A beach of white sand. The light bleaching from the sky. A girl lying on a red cloth. An eerie bassoon piercing the silence. This is the way in which audiences get their first glimpse of a remarkable collaboration between the Pina Bausch Foundation, École des Sables in Toubab Dialaw, Senegal, and Sadler’s Wells to create a new version of Pina Bausch’s ground-breaking The Rite of Spring.
Restaging this work was always a bold venture: the first time The Rite of Spring would have been performed by a specially-recruited ensemble, the first time by dancers from African countries.
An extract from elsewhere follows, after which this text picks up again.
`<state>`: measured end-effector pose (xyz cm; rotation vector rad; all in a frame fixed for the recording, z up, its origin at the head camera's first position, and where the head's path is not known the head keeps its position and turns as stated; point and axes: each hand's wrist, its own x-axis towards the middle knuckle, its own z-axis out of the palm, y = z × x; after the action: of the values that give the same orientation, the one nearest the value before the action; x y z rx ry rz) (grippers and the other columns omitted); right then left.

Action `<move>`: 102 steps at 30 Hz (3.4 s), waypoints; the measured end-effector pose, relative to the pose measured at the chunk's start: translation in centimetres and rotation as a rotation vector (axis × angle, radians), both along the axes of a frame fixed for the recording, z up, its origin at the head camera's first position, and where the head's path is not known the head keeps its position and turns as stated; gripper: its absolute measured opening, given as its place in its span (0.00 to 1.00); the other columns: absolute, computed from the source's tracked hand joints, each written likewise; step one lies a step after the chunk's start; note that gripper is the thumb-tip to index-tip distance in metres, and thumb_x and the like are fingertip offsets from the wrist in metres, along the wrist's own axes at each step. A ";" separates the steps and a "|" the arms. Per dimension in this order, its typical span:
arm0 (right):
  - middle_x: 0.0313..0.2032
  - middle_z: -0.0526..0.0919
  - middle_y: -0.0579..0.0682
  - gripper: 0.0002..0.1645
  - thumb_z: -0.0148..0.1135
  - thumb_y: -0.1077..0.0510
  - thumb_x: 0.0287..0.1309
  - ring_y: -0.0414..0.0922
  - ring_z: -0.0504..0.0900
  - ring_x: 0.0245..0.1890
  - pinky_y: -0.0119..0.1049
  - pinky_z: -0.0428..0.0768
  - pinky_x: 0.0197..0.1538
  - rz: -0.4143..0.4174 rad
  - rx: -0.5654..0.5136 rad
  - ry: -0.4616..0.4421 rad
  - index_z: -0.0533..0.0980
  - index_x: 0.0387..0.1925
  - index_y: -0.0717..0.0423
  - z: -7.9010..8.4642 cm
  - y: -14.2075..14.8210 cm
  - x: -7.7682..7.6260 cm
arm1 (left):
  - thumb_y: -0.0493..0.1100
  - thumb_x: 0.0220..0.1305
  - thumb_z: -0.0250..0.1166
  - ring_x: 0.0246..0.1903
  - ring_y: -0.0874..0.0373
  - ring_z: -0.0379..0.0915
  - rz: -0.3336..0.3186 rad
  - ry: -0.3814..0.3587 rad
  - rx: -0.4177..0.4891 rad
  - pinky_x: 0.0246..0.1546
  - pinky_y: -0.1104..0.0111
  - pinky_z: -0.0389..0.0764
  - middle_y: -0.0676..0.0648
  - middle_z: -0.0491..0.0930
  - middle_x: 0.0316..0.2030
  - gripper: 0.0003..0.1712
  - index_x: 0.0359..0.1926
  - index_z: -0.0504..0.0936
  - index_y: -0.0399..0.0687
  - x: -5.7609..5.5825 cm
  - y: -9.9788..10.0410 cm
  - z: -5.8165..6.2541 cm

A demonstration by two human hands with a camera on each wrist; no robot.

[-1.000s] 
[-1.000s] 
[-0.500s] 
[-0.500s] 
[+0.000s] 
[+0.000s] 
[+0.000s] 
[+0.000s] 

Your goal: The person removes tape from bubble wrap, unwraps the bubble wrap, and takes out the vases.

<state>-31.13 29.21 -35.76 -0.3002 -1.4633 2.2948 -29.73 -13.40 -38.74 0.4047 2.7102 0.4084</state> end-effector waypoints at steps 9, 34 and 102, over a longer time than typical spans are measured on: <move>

But the onset of Covid-19 meant that its planned premiere in Dakar was cancelled just days before it happened, as was the subsequent tour to Sadler’s Wells in London and other European ventures, including the home of Tanztheater Wuppertal Pina Bausch in Germany.
Out of that postponement, however, the documentary film-maker Florian Heinzen-Ziob and his team, who were documenting the project, have conjured something wonderful. By capturing the final rehearsal on camera, he has underlined what those involved in the project had always hoped: that this production of The Rite of Spring would provide a new way of looking at the piece, offering different inflections and insights. It is clear from this evocative film that the dancers from 14 countries across the African continent have come together to create something that is both true to Bausch’s intention – and yet somehow singular and distinctive.